Problem to work on: An acceptable answer contains each line of the material, unchanged.

Recorded information:
>>>>

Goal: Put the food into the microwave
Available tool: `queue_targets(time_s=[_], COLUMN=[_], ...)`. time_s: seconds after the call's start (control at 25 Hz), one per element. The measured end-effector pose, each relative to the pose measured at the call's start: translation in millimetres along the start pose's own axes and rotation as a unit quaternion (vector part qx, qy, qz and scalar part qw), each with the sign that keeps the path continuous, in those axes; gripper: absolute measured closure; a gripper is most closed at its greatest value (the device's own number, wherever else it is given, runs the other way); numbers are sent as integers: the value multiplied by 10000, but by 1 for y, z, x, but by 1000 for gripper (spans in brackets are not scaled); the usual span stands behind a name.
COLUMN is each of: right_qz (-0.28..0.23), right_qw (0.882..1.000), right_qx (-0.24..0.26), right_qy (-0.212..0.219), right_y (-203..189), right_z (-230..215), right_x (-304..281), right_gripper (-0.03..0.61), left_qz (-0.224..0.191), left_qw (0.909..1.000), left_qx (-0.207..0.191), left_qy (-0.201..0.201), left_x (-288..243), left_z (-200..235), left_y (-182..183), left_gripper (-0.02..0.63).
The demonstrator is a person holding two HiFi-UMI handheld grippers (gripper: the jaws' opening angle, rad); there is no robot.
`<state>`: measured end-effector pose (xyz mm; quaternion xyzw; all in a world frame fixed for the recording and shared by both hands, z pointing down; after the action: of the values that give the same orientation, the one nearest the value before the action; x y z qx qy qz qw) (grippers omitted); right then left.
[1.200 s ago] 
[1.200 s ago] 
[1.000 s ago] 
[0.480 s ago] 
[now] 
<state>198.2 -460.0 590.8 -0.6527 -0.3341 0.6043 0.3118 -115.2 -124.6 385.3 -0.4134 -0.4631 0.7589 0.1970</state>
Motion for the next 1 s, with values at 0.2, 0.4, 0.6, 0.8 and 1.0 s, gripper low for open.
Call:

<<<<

Exercise response:
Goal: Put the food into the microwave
Available tool: `queue_targets(time_s=[_], COLUMN=[_], ...)`. time_s: seconds after the call's start (control at 25 Hz), one per element. The measured end-effector pose, each relative to the pose measured at the call's start: translation in millimetres along the start pose's own axes and rotation as a unit quaternion (vector part qx, qy, qz and scalar part qw), each with the sign that keeps the path continuous, in those axes; gripper: absolute measured closure; a gripper is most closed at its greatest value (the device's own number, wherever else it is given, runs the other way); numbers are sent as integers: the value multiplied by 10000, but by 1 for y, z, x, but by 1000 for gripper (spans in brackets are not scaled); the usual span stands behind a name.
COLUMN is each of: right_qz (-0.28..0.23), right_qw (0.882..1.000), right_qx (-0.24..0.26), right_qy (-0.212..0.219), right_y (-203..189), right_z (-230..215), right_x (-304..281), right_gripper (-0.03..0.61), left_qz (-0.224..0.191), left_qw (0.909..1.000), left_qx (-0.207..0.191), left_qy (-0.201..0.201), left_x (-288..243), left_z (-200..235), left_y (-182..183), left_gripper (-0.02..0.63).
The demonstrator is a person holding two HiFi-UMI handheld grippers (gripper: the jaws' opening angle, rad); there is no robot.
`<state>`: measured end-effector pose (xyz mm; quaternion xyzw; all in a world frame fixed for the recording and shared by both hands, z pointing down; after the action: of the values that give the same orientation, the one nearest the value before the action; x y z qx qy qz qw) (grippers omitted); right then left.
[1.200 s ago] 
[1.200 s ago] 
[1.000 s ago] 
[0.480 s ago] 
[now] 
<state>198.2 -460.0 590.8 -0.6527 -0.3341 0.6043 0.3118 -115.2 -124.6 385.3 -0.4134 -0.4631 0.7589 0.1970</state>
Motion for the next 1 s, with values at 0.2, 0.4, 0.6, 0.8 and 1.0 s, gripper low for open.
Call:

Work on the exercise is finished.